Micro-delivery service 'Milkbasket' had to dump 15,000 litres of milk and over 10,000 kg of fruits and vegetables after over 50 communities denied entry to its delivery executives. it's suspended deliveries for Gurugram, Noida and Hyderabad.
Online daily delivery company SuprDaily suspended services to Mumbai, Pune, Delhi-NCR and Hyderabad for March 26. "We face tremendous challenges at the bottom level thanks to the strict restrictions imposed by local authorities and government bodies. Our delivery executives are putting themselves in danger to deliver milk and groceries, which are essential commodities, but most have either been asked to travel back or face severe consequences," said Puneet Kumar, founder & CEO of SuprDaily.
The situation was no different for offline retailers doing home deliveries. Major retailers and trade associations Wednesday met top officials of the Central government, raising the difficulty of being harassed by local enforcement agencies.
Chemists raised concerns about panic buying of medicines like anti-diabetic drugs and even paracetamol. A large number of Delhi's distributors shut their shops in fear of the police, or because their workforce has gone back home to other states.
Mass Exodus Of Migrant Workers
PM Modi's lockdown also triggered a mass exodus of migrant workers.
Lakhs of workers who run food stalls, drive public transport, work in other small businesses fled for their homes in rural India. Factories and establishments were shut and construction activities came to a halt. Many of the workers who wished to return to their homes, began their long journeys home on foot after the sudden shutdown brought the nation to a standstill.
People in long queues, with bags and luggage were seen walking along the edges of national highways of several states. The sudden reactive measures have a major impact on the most vulnerable in the country.
In Uttar Pradesh, some migrant workers planned their 36-hour journey on foot with few breaks. A young boy was seen crying because there was no way home and no way to escape police who thrashed him.
Not just the loss of work and wages, but also a fear of falling sick and dying among strangers, compelled migrant workers to flee for their homes.
When PM Modi addressed the nation for the second time and urged people to "stay where you are." Thousands of workers understood it as staying at bus stations, or at empty railway stations, or on streets and highways as they had nowhere else to go.

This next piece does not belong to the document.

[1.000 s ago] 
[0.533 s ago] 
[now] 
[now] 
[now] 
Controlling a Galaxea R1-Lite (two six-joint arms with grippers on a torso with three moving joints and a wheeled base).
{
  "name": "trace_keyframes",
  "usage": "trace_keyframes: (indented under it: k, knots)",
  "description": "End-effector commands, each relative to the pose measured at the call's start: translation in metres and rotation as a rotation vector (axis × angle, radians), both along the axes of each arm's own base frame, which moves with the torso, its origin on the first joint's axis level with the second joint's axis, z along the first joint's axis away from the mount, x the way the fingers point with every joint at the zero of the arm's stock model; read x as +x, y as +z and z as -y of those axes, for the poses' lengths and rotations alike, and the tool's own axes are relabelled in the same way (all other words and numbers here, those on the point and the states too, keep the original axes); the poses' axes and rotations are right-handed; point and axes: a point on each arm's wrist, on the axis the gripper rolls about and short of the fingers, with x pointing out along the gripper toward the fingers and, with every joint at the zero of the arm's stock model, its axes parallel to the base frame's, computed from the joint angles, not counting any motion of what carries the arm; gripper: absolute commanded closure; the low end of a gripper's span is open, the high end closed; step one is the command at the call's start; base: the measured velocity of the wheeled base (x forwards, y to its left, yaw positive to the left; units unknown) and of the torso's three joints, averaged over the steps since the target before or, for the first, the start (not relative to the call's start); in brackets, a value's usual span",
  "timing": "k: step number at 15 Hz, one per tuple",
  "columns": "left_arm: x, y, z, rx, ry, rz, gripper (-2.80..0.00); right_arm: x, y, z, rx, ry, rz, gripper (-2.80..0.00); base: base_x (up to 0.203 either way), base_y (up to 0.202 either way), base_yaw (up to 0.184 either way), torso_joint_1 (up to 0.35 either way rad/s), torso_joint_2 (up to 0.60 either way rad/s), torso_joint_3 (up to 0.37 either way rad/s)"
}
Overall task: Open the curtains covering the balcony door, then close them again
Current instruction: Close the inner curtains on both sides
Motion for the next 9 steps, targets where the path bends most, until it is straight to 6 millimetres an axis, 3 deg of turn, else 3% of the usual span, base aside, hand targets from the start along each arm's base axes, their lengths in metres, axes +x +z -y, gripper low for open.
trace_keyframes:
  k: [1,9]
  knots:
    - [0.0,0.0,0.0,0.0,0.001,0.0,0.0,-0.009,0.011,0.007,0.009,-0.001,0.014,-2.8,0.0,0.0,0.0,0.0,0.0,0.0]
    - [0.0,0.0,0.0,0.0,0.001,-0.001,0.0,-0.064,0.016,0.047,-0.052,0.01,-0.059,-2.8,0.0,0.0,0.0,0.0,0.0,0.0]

Besides the workers, over 1,000 people who set off from Hyderabad to various districts in Andhra Pradesh were stranded on March 25 at the Garikapadu border check-post as no vehicle or person could be allowed into the state due to tthe lockdown
As several doctors and policemen reported evictions by landlords after being accused of having contracted the virus, Narendra Modi addressed his constituents in Varanasi via video conferencing, where he urged people not to discriminate against frontline workers, including healthcare workers and cops.
He further said that doctors must be treated as Gods as they are risking their lives in this situation to save others'.
Amid the demand for financial assistance by states, the central government is set to announce a fiscal package for the millions of poors and businesses hit by the nationwide lockdown.
Now, the Central government will provide wheat at Rs 2 per kg and rice at Rs 3 per kg, to around 80 crore people enrolled with ration shops, for the next three months. Their monthly quota of subsidised food grains will also be increased by 2 kg each - from 5 kg to 7 kg. "80 crore people will get wheat at Rs 2 a kg and rice at Rs 3 kg for the next three months," Union Minister Prakash Javdekar said after the Union Cabinet's meeting.
A large number of Delhi's distributors have shut their shops in fear of the police, or because their workforce has gone back home to other states.
The MHA, to guard paramedics and doctors from harassment, has issued a directive asking local authorities to "take strict penal action against such landlords/ house-owners under the relevant provisions of law and submit an Action Taken Report on a day to day to the ministry".